DATA TO EXAMINE:
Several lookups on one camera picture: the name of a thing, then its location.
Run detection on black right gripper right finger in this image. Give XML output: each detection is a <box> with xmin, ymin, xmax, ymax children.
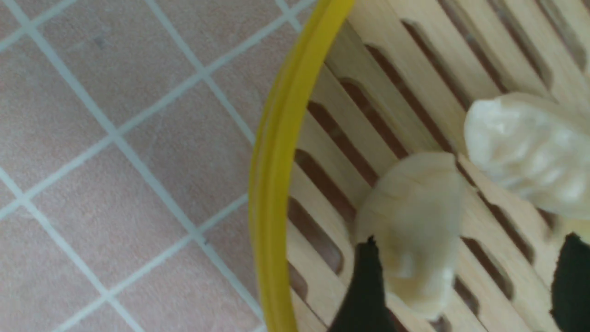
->
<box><xmin>550</xmin><ymin>233</ymin><xmax>590</xmax><ymax>332</ymax></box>

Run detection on bamboo steamer tray yellow rim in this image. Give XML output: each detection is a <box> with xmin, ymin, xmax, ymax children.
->
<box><xmin>249</xmin><ymin>0</ymin><xmax>589</xmax><ymax>332</ymax></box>

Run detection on pink checked tablecloth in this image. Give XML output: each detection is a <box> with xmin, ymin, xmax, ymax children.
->
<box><xmin>1</xmin><ymin>0</ymin><xmax>315</xmax><ymax>332</ymax></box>

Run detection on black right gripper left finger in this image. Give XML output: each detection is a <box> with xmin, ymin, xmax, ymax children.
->
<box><xmin>328</xmin><ymin>236</ymin><xmax>396</xmax><ymax>332</ymax></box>

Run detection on white dumpling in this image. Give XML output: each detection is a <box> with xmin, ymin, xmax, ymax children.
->
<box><xmin>463</xmin><ymin>92</ymin><xmax>590</xmax><ymax>220</ymax></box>
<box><xmin>349</xmin><ymin>152</ymin><xmax>466</xmax><ymax>320</ymax></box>

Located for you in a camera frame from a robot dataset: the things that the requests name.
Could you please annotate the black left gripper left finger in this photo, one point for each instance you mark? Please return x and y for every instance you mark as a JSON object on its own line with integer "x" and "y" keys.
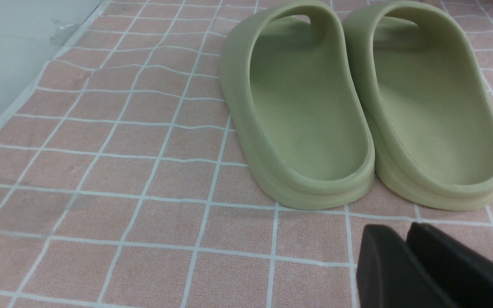
{"x": 389, "y": 275}

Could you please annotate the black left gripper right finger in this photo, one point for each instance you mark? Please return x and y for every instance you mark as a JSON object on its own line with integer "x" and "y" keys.
{"x": 465, "y": 275}

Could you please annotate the right green foam slide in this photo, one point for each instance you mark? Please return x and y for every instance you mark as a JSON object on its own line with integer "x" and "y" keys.
{"x": 425, "y": 102}

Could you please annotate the green foam slide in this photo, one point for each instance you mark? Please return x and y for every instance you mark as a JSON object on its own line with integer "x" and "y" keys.
{"x": 425, "y": 102}
{"x": 285, "y": 77}

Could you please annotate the left green foam slide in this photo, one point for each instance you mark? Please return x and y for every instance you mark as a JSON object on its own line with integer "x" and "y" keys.
{"x": 285, "y": 77}

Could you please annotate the pink checkered table cloth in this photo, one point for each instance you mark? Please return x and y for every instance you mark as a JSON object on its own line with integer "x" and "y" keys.
{"x": 123, "y": 184}

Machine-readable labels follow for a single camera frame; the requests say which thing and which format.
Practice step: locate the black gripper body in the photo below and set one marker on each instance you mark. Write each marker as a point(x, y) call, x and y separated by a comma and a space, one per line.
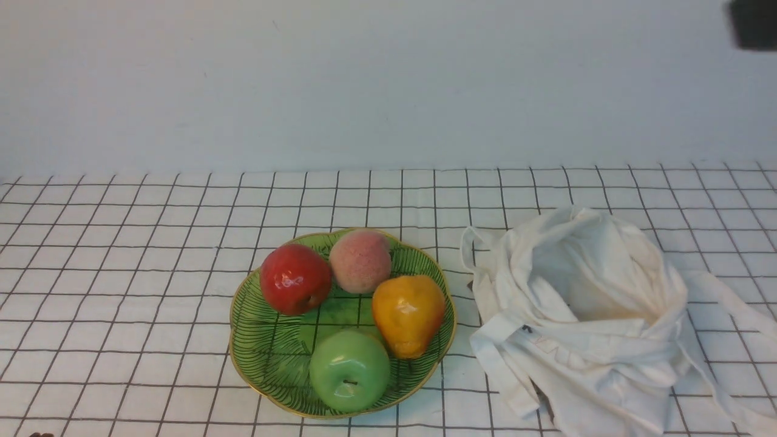
point(753, 25)

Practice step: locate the green apple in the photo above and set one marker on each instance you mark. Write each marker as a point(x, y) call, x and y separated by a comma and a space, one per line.
point(350, 371)

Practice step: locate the white cloth bag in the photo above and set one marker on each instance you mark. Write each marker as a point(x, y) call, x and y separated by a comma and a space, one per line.
point(582, 311)

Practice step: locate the yellow orange pear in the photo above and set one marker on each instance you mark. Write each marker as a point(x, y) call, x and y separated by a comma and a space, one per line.
point(408, 311)

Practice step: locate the pink peach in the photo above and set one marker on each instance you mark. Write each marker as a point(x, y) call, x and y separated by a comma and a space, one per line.
point(361, 260)

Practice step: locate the red apple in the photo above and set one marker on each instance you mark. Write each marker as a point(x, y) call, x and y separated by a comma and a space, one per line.
point(294, 279)

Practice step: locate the white grid tablecloth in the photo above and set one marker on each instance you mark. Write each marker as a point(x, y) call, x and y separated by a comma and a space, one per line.
point(116, 289)

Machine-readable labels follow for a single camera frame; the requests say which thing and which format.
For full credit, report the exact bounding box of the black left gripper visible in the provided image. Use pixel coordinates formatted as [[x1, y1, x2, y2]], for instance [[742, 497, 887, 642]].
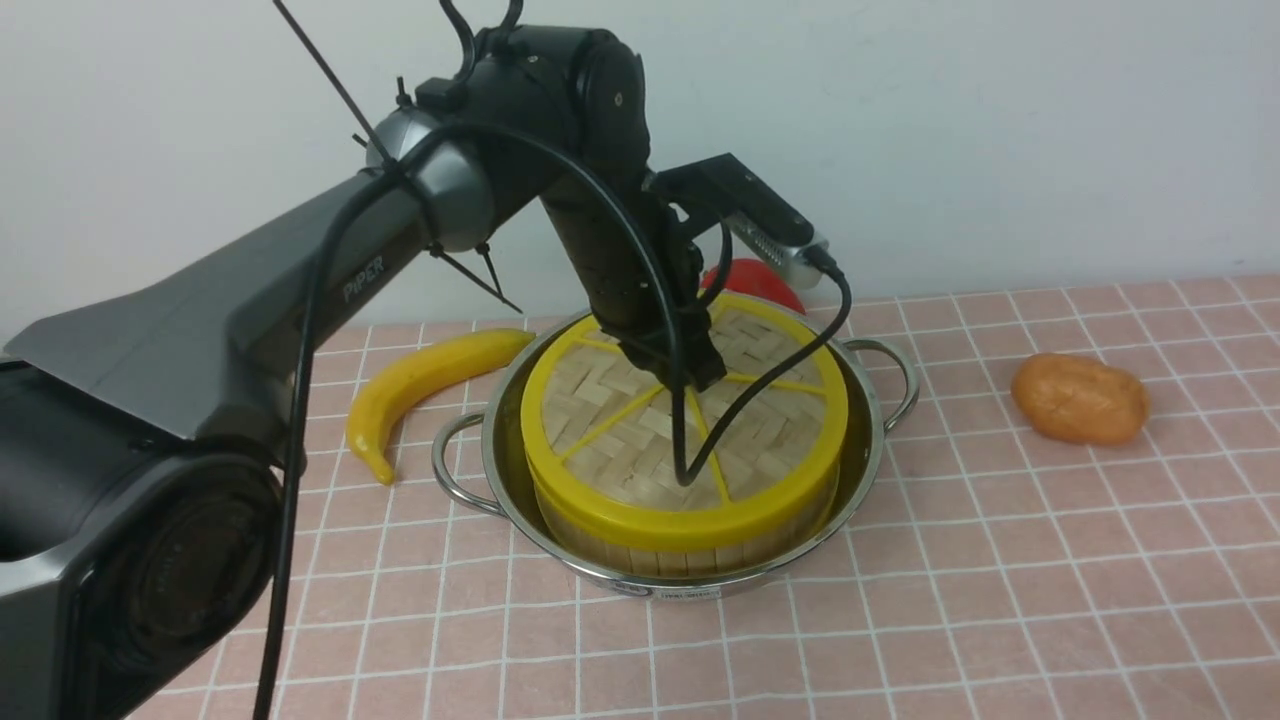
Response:
[[541, 184, 727, 391]]

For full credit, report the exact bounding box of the yellow woven bamboo steamer lid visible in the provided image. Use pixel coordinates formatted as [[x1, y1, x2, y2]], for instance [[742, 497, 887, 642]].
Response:
[[520, 293, 850, 486]]

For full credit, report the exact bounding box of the yellow-rimmed bamboo steamer basket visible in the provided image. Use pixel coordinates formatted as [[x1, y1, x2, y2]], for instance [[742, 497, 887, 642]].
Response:
[[534, 469, 837, 578]]

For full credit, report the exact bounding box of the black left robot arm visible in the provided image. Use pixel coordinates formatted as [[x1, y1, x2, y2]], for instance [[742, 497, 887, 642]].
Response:
[[3, 26, 724, 719]]

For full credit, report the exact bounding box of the stainless steel pot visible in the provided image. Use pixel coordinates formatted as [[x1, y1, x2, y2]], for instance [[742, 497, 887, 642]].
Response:
[[431, 311, 919, 602]]

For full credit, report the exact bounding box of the red bell pepper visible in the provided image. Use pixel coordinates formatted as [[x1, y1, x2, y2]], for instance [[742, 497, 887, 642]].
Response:
[[724, 258, 806, 315]]

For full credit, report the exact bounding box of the yellow plastic banana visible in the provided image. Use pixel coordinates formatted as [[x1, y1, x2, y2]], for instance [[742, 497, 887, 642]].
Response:
[[346, 328, 536, 486]]

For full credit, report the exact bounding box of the orange-brown potato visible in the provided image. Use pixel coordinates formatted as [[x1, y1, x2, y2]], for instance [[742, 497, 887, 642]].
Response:
[[1011, 354, 1151, 446]]

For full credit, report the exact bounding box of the pink checked tablecloth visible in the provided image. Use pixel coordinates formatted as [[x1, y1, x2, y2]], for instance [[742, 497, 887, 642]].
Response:
[[274, 275, 1279, 719]]

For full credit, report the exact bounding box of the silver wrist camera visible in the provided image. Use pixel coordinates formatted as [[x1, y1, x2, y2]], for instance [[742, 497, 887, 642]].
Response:
[[645, 152, 831, 291]]

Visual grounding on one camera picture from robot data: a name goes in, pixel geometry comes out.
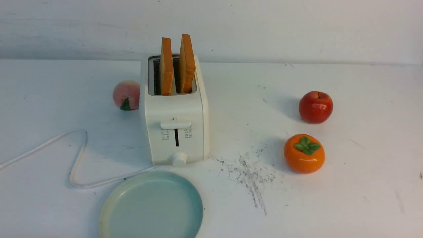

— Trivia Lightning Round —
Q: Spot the toasted bread slice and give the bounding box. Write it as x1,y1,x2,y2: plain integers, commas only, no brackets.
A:
159,37,174,95
179,34,196,93

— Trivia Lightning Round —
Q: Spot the white two-slot toaster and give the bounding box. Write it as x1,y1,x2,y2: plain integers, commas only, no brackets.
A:
138,55,210,166

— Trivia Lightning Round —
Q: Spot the pink peach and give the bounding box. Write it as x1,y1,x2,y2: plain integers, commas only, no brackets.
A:
112,80,140,110

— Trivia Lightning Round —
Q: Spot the pale blue-green plate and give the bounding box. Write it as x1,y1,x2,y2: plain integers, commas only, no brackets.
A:
99,171,204,238

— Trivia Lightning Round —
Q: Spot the orange persimmon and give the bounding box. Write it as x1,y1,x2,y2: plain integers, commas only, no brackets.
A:
284,134,326,174

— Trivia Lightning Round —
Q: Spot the red apple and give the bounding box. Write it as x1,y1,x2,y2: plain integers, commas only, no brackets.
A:
299,91,334,124

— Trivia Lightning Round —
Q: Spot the white toaster power cord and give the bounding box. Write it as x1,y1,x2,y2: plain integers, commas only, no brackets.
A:
0,129,156,189

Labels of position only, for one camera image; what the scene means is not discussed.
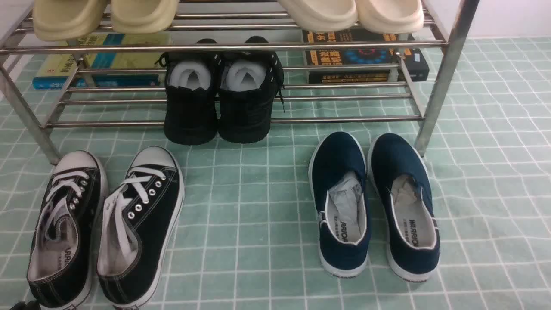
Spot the cream slipper far right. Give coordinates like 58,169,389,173
356,0,424,34

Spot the black orange book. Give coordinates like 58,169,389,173
302,29,430,84

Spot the navy slip-on shoe left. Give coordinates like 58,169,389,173
308,131,372,278

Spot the black canvas sneaker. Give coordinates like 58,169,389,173
26,150,108,310
96,146,185,310

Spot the silver metal shoe rack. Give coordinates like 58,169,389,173
1,0,479,164

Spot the beige slipper far left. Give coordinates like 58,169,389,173
33,0,108,42

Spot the cream slipper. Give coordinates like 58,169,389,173
356,0,424,34
278,0,358,33

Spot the navy slip-on shoe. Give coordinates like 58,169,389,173
308,131,372,278
367,132,440,282

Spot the navy slip-on shoe right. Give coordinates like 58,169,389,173
367,132,440,282

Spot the black knit sneaker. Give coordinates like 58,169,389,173
218,50,284,144
156,51,222,146

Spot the black canvas sneaker left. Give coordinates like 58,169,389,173
26,150,108,310

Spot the black canvas sneaker right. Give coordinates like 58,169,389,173
96,146,185,310

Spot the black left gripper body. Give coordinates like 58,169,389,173
10,301,41,310

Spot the yellow blue book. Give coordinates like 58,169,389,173
33,33,172,90

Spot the beige slipper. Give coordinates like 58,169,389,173
33,0,108,42
110,0,179,34

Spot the green checkered cloth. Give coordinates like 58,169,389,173
0,37,551,310

TASK REQUIREMENTS:
In the listing above, transcribe exactly everything from the line containing "of the orange-brown" down to the line containing "For full credit, report the exact bounding box of the silver", including both and nothing more.

SOLVED EXERCISE:
For full credit, report the exact bounding box of the orange-brown potato visible in the provided image. Use pixel coordinates formatted as [[x1, y1, x2, y2]], for instance [[742, 497, 887, 642]].
Response:
[[1011, 354, 1151, 446]]

For full credit, report the exact bounding box of the pink checked tablecloth visible in the provided image. Use pixel coordinates formatted as [[x1, y1, x2, y2]], for instance [[742, 497, 887, 642]].
Response:
[[274, 275, 1279, 719]]

For full credit, report the exact bounding box of the silver wrist camera visible in the provided image. Use pixel coordinates formatted as [[x1, y1, x2, y2]], for instance [[742, 497, 887, 642]].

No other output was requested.